* [DIRECTIONS]:
The answer should match the entries that follow exactly, except that no image appears in it.

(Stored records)
•••••
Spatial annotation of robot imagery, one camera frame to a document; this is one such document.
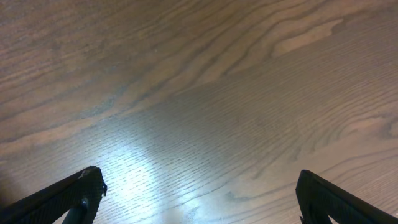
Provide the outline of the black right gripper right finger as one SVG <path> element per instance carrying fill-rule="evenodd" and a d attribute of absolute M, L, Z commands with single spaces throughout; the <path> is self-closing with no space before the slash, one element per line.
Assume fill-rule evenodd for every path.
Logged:
<path fill-rule="evenodd" d="M 397 218 L 309 170 L 301 171 L 295 192 L 303 224 L 397 224 Z"/>

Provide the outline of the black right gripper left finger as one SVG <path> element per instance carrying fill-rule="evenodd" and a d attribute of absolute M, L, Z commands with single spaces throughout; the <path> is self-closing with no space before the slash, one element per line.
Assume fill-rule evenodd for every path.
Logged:
<path fill-rule="evenodd" d="M 101 169 L 89 166 L 2 208 L 1 223 L 46 224 L 66 215 L 64 223 L 92 224 L 106 191 Z"/>

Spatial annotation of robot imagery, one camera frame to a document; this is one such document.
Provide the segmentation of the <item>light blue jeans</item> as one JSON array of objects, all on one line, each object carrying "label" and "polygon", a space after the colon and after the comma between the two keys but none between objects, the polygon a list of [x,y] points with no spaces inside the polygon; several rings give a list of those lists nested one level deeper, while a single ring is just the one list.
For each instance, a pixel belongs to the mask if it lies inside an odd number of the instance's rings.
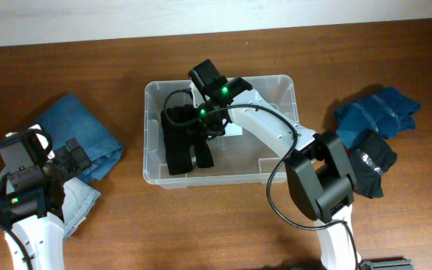
[{"label": "light blue jeans", "polygon": [[63,242],[66,242],[87,218],[88,213],[101,195],[98,190],[83,181],[84,176],[86,176],[85,173],[66,181],[63,185],[65,194],[62,206],[64,215]]}]

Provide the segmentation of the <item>dark blue jeans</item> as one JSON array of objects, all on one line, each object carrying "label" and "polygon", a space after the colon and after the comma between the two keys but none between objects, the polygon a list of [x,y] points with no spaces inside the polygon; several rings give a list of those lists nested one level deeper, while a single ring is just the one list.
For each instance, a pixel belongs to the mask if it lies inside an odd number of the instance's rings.
[{"label": "dark blue jeans", "polygon": [[91,166],[79,175],[87,184],[103,179],[122,158],[124,146],[73,94],[57,100],[34,122],[50,134],[54,149],[70,139],[78,141],[91,160]]}]

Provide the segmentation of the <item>large black garment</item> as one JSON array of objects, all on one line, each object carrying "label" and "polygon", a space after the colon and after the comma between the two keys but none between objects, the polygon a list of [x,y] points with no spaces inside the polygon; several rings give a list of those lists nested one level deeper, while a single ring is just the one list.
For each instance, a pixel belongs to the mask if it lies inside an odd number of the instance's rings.
[{"label": "large black garment", "polygon": [[198,123],[187,127],[175,127],[170,124],[164,111],[160,112],[160,117],[166,164],[171,176],[189,173],[193,170],[191,147],[193,147],[198,168],[214,166],[205,131]]}]

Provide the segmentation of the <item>clear plastic storage bin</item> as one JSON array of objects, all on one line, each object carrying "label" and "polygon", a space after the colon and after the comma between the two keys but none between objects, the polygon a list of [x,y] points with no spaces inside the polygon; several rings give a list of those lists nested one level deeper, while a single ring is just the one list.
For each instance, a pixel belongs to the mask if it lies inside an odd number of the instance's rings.
[{"label": "clear plastic storage bin", "polygon": [[[248,76],[246,81],[253,86],[253,91],[244,93],[245,103],[273,107],[294,125],[298,134],[298,149],[311,144],[314,131],[299,122],[295,88],[289,76]],[[188,80],[153,81],[145,87],[143,178],[149,184],[165,189],[257,182],[265,184],[281,155],[291,145],[291,136],[287,132],[275,133],[271,139],[259,140],[242,128],[241,136],[220,136],[208,142],[213,167],[194,167],[185,174],[169,174],[161,111],[164,105],[174,107],[192,104],[190,97],[181,92],[190,85]]]}]

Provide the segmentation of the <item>small black garment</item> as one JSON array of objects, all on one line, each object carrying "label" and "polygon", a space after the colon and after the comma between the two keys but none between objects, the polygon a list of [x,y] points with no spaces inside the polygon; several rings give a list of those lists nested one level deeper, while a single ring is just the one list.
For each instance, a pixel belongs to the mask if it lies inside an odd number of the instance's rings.
[{"label": "small black garment", "polygon": [[349,156],[358,185],[355,192],[370,199],[383,197],[382,176],[397,159],[388,143],[377,132],[369,131]]}]

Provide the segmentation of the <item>blue garment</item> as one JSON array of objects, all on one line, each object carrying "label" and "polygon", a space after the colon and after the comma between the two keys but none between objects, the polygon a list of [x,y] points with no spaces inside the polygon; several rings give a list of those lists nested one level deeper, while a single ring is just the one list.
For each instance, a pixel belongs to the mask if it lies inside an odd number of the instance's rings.
[{"label": "blue garment", "polygon": [[391,139],[416,128],[413,116],[421,107],[419,101],[386,87],[336,109],[336,133],[348,149],[359,146],[370,131]]}]

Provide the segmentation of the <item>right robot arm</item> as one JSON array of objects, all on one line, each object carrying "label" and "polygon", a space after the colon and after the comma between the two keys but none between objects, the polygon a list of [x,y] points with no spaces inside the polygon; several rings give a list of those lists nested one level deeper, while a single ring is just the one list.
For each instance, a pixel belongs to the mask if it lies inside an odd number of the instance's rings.
[{"label": "right robot arm", "polygon": [[[346,149],[333,131],[317,133],[301,126],[270,105],[245,79],[227,79],[206,59],[188,76],[194,85],[196,122],[211,130],[224,120],[250,132],[280,160],[266,184],[268,204],[289,225],[317,234],[324,269],[359,269],[351,224],[357,180]],[[286,173],[289,195],[313,225],[286,217],[272,199],[272,182]]]}]

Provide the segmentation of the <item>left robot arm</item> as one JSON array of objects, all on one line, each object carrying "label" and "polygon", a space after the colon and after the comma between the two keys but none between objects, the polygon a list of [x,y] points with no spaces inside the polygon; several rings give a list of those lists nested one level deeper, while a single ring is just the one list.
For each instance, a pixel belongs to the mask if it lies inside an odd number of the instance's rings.
[{"label": "left robot arm", "polygon": [[15,269],[63,269],[63,244],[100,196],[79,180],[91,161],[76,139],[54,149],[47,133],[28,130],[0,145],[0,228]]}]
•••••
* [TASK OUTPUT]:
Spatial annotation of robot imagery, one camera frame to a document; this is one such document.
Provide the outline of the black right gripper right finger as one SVG <path> element per instance carrying fill-rule="evenodd" and a d attribute of absolute M, L, Z commands with single spaces throughout; the <path> is self-closing with no space before the slash, one element per line.
Assume fill-rule evenodd for every path.
Logged:
<path fill-rule="evenodd" d="M 397 218 L 309 170 L 301 171 L 295 192 L 303 224 L 397 224 Z"/>

Provide the outline of the black right gripper left finger as one SVG <path> element per instance carrying fill-rule="evenodd" and a d attribute of absolute M, L, Z commands with single spaces throughout; the <path> is self-closing with no space before the slash, one element per line.
Assume fill-rule evenodd for every path.
Logged:
<path fill-rule="evenodd" d="M 101 169 L 89 166 L 2 208 L 1 223 L 46 224 L 66 215 L 64 223 L 92 224 L 106 191 Z"/>

Spatial annotation of robot imagery, one camera frame to a document; this is one such document.
Provide the segmentation of the <item>light blue jeans</item> as one JSON array of objects, all on one line, each object carrying "label" and "polygon", a space after the colon and after the comma between the two keys but none between objects, the polygon a list of [x,y] points with no spaces inside the polygon; several rings give a list of those lists nested one level deeper, while a single ring is just the one list.
For each instance, a pixel belongs to the mask if it lies inside an odd number of the instance's rings.
[{"label": "light blue jeans", "polygon": [[63,242],[66,242],[87,218],[88,213],[101,195],[98,190],[83,181],[84,176],[86,176],[85,173],[66,181],[63,185],[65,194],[62,206],[64,215]]}]

Provide the segmentation of the <item>dark blue jeans</item> as one JSON array of objects, all on one line, each object carrying "label" and "polygon", a space after the colon and after the comma between the two keys but none between objects, the polygon a list of [x,y] points with no spaces inside the polygon; several rings give a list of those lists nested one level deeper, while a single ring is just the one list.
For each instance, a pixel belongs to the mask if it lies inside an odd number of the instance's rings.
[{"label": "dark blue jeans", "polygon": [[91,166],[79,175],[87,184],[103,179],[122,158],[124,146],[73,94],[57,100],[34,122],[50,134],[54,149],[70,139],[78,141],[91,160]]}]

Provide the segmentation of the <item>large black garment</item> as one JSON array of objects, all on one line, each object carrying "label" and "polygon", a space after the colon and after the comma between the two keys but none between objects, the polygon a list of [x,y] points with no spaces inside the polygon; several rings give a list of those lists nested one level deeper, while a single ring is just the one list.
For each instance, a pixel belongs to the mask if it lies inside an odd number of the instance's rings.
[{"label": "large black garment", "polygon": [[198,123],[187,127],[175,127],[170,124],[164,111],[160,112],[160,117],[166,164],[171,176],[189,173],[193,170],[191,147],[193,147],[198,168],[214,166],[205,131]]}]

Provide the segmentation of the <item>clear plastic storage bin</item> as one JSON array of objects, all on one line, each object carrying "label" and "polygon", a space after the colon and after the comma between the two keys but none between objects, the polygon a list of [x,y] points with no spaces inside the polygon; several rings give a list of those lists nested one level deeper, while a single ring is just the one list.
For each instance, a pixel belongs to the mask if it lies inside an odd number of the instance's rings.
[{"label": "clear plastic storage bin", "polygon": [[[248,76],[246,81],[253,86],[253,91],[244,93],[245,103],[273,107],[294,125],[298,134],[298,149],[311,144],[314,131],[299,122],[295,88],[289,76]],[[188,80],[153,81],[145,87],[143,178],[149,184],[165,189],[257,182],[265,184],[281,155],[291,145],[291,136],[287,132],[275,133],[271,139],[259,140],[242,128],[241,136],[220,136],[208,142],[213,167],[194,167],[185,174],[169,174],[161,111],[164,105],[174,107],[192,104],[190,97],[181,92],[190,85]]]}]

Provide the segmentation of the <item>small black garment</item> as one JSON array of objects, all on one line, each object carrying "label" and "polygon", a space after the colon and after the comma between the two keys but none between objects, the polygon a list of [x,y] points with no spaces inside the polygon; several rings give a list of those lists nested one level deeper, while a single ring is just the one list.
For each instance, a pixel belongs to the mask if it lies inside an odd number of the instance's rings.
[{"label": "small black garment", "polygon": [[349,156],[358,185],[355,192],[370,199],[383,197],[382,176],[397,159],[388,143],[377,132],[369,131]]}]

Provide the segmentation of the <item>blue garment</item> as one JSON array of objects, all on one line, each object carrying "label" and "polygon", a space after the colon and after the comma between the two keys but none between objects, the polygon a list of [x,y] points with no spaces inside the polygon; several rings give a list of those lists nested one level deeper, while a single ring is just the one list.
For each instance, a pixel belongs to the mask if it lies inside an odd number of the instance's rings.
[{"label": "blue garment", "polygon": [[391,139],[416,128],[413,116],[421,107],[419,101],[386,87],[336,109],[336,133],[348,149],[359,146],[370,131]]}]

Provide the segmentation of the <item>right robot arm</item> as one JSON array of objects, all on one line, each object carrying "label" and "polygon", a space after the colon and after the comma between the two keys but none between objects, the polygon a list of [x,y] points with no spaces inside the polygon; several rings give a list of those lists nested one level deeper, while a single ring is just the one list.
For each instance, a pixel belongs to the mask if it lies inside an odd number of the instance's rings.
[{"label": "right robot arm", "polygon": [[[346,149],[333,131],[317,133],[301,126],[270,105],[245,79],[227,79],[206,59],[188,76],[194,85],[196,122],[211,130],[224,120],[250,132],[280,160],[266,184],[268,204],[289,225],[317,234],[324,269],[359,269],[351,224],[357,180]],[[286,173],[289,195],[313,225],[286,217],[272,199],[272,182]]]}]

Provide the segmentation of the <item>left robot arm</item> as one JSON array of objects, all on one line, each object carrying "label" and "polygon", a space after the colon and after the comma between the two keys but none between objects, the polygon a list of [x,y] points with no spaces inside the polygon; several rings give a list of those lists nested one level deeper, while a single ring is just the one list.
For each instance, a pixel belongs to the mask if it lies inside an odd number of the instance's rings.
[{"label": "left robot arm", "polygon": [[15,269],[63,269],[63,244],[100,196],[79,180],[91,161],[76,139],[54,149],[47,133],[28,130],[0,145],[0,228]]}]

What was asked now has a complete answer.